## ASSIGNMENT
Go through the records and count the lines where the string "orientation" occurs. Reply with the number only.

━━━━━ RECORDED DATA

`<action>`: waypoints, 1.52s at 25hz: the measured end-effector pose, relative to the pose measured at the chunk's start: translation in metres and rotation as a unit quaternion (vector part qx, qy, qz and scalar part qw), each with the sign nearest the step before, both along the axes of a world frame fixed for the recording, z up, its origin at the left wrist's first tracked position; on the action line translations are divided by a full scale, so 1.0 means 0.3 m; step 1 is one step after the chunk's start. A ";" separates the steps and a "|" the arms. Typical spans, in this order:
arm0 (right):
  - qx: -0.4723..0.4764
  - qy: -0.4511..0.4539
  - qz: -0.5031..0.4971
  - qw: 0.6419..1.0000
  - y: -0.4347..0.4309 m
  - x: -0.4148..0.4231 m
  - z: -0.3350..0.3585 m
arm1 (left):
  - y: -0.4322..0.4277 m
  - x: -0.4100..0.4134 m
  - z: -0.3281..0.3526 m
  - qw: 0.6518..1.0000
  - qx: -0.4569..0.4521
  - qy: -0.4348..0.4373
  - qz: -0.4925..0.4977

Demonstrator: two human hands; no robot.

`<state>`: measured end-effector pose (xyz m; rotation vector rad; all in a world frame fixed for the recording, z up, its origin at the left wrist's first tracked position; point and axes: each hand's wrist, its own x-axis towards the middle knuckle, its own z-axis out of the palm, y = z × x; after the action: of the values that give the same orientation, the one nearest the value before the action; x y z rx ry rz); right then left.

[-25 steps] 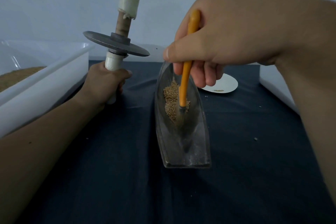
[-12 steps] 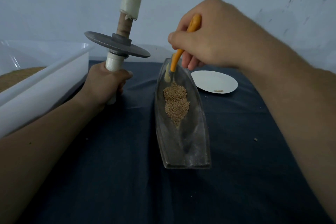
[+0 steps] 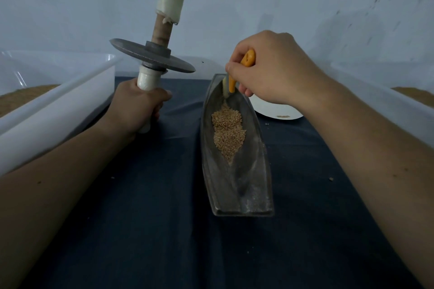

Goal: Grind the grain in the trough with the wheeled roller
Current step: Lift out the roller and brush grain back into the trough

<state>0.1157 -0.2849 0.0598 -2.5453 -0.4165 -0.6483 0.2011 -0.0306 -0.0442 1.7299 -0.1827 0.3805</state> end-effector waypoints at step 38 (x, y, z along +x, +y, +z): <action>-0.013 0.088 0.032 0.995 0.045 -0.091 0.090 | -0.005 -0.012 0.008 1.000 0.018 -0.007 0.004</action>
<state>0.0885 -0.2715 0.0868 -2.5751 -0.4454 -0.3921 0.1975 -0.0320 -0.0419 1.7639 -0.1934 0.3970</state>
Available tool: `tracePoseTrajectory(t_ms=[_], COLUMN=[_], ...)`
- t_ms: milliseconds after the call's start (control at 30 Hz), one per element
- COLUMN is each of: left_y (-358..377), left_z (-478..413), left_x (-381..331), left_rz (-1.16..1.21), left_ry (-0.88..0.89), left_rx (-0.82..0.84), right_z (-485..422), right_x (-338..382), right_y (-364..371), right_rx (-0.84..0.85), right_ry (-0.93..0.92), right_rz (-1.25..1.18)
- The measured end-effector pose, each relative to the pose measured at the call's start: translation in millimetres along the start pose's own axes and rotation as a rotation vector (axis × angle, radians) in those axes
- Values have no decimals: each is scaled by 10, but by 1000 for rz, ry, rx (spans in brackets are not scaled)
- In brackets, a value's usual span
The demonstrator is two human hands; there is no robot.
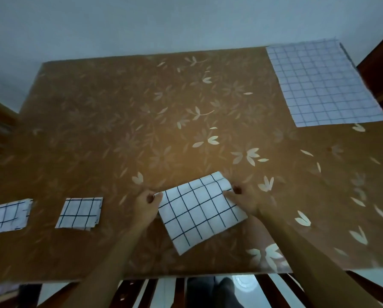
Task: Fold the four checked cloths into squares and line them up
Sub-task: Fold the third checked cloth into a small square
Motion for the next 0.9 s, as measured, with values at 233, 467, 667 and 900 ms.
tracePoseTrajectory(t_ms=[233,467,667,900], left_y=[108,1094,888,736], left_z=[303,495,436,468], left_x=[-542,-275,-157,-77], left_rz=[-624,-861,-843,-832], left_ry=[622,817,750,700], left_rx=[-276,44,47,83], right_z=[-154,-186,-481,-685], right_x=[392,713,458,332], right_y=[-114,1065,899,378], right_rx=[-410,-121,-71,-110], right_ry=[-205,-651,-554,-378], right_rz=[577,769,862,852])
Point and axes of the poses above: each hand's wrist, its own z-axis away from the middle knuckle, its own y-axis out of the palm, x = y × z, the point moved 8 cm from there along -z, towards the middle knuckle, and after that the axes turned 5 degrees about -y, right-handed, at the moved point
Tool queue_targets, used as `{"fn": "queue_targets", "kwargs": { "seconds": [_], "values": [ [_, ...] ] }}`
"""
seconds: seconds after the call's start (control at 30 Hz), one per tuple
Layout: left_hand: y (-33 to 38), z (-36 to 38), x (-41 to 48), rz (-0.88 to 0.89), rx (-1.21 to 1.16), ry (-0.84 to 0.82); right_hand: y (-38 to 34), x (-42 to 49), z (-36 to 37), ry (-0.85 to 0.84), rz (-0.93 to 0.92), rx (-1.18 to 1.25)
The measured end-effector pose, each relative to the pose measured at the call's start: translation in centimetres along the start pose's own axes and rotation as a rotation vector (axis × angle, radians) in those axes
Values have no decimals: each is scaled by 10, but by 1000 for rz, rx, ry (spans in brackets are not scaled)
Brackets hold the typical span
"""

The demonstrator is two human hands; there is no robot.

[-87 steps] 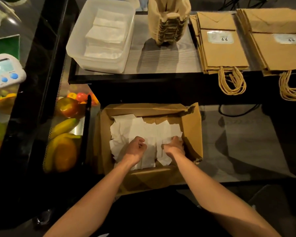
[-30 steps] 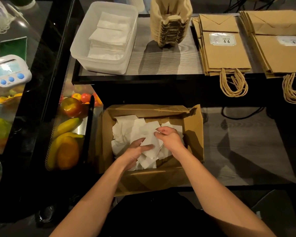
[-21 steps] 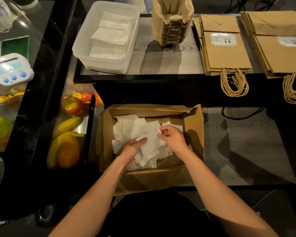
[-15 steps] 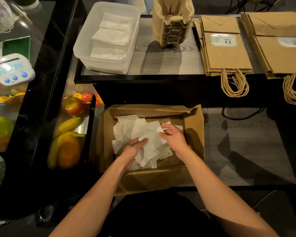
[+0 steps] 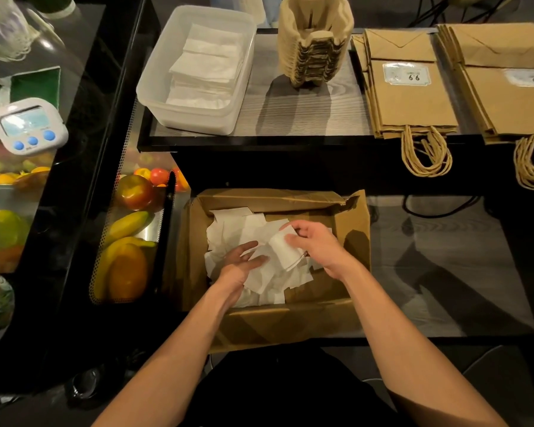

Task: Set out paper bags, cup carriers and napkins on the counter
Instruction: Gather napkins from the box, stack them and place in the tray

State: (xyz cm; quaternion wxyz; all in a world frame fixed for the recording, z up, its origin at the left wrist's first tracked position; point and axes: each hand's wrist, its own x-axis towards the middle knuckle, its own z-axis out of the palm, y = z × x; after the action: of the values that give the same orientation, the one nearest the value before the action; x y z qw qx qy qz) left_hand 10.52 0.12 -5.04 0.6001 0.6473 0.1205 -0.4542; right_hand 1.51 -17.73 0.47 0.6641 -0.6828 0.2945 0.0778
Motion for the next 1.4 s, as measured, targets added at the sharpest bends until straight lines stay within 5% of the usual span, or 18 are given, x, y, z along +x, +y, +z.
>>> {"fn": "queue_targets", "kwargs": {
  "seconds": [0.17, 0.37, 0.5, 0.67, 0.83, 1.13, 1.4],
  "values": [
    [9, 5, -4, -98, -127, 36, -18, 3, 1, -273, -5, -72],
    [14, 9, -16, -107, -252, -186, -6, 12, 19, -31, -48, -329],
    [11, 9, -16, -89, -262, -163, 6, 10, 31, 122, -40, -288],
    [6, 7, -14, -55, -256, -169, 19, 9, 34, 42, 114, -346],
    [9, 8, -13, 14, -73, -115, 13, 8, 28, 116, 29, -314],
    [35, -2, -5, -93, 13, -422, -13, 6, 1, -318, 92, 83],
    [28, 30, -3, -308, -278, -409, 5, 9, 11, 71, 29, -213]
  ]
}}
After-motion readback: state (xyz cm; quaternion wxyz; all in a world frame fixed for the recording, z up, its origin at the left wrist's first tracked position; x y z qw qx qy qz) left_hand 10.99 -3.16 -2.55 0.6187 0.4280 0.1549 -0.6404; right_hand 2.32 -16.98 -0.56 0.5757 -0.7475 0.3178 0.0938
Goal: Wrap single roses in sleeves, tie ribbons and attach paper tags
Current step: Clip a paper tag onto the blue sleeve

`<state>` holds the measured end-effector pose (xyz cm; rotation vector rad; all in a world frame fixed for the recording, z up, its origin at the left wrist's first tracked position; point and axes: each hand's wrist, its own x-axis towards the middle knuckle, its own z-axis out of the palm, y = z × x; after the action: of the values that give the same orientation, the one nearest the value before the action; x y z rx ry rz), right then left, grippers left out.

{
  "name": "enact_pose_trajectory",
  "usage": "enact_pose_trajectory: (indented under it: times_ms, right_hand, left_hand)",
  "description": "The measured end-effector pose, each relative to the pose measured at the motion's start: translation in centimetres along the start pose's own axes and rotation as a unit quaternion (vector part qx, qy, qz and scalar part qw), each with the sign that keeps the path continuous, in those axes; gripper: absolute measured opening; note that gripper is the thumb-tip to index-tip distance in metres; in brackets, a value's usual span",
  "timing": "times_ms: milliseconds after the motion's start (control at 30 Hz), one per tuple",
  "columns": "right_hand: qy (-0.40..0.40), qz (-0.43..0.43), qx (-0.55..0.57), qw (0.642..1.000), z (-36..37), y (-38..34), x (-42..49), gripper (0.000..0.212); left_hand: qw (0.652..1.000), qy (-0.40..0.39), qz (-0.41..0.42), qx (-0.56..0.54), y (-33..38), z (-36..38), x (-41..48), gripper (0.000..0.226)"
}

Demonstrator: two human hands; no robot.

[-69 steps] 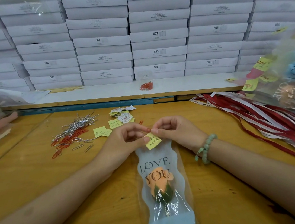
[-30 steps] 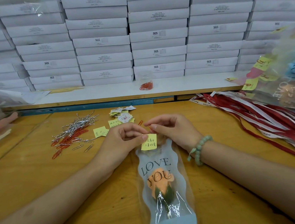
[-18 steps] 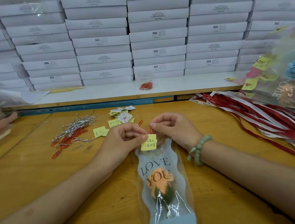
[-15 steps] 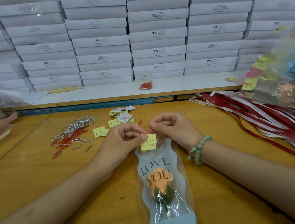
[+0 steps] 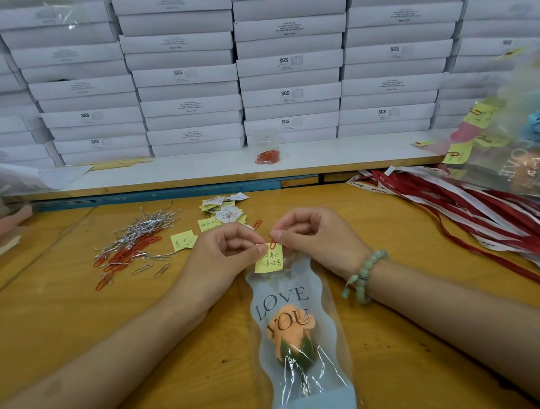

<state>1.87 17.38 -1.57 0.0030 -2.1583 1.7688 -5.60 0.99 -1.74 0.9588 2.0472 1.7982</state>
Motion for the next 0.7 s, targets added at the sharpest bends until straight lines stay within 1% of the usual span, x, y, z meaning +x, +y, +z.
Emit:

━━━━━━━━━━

## THE COMPLETED TASK
3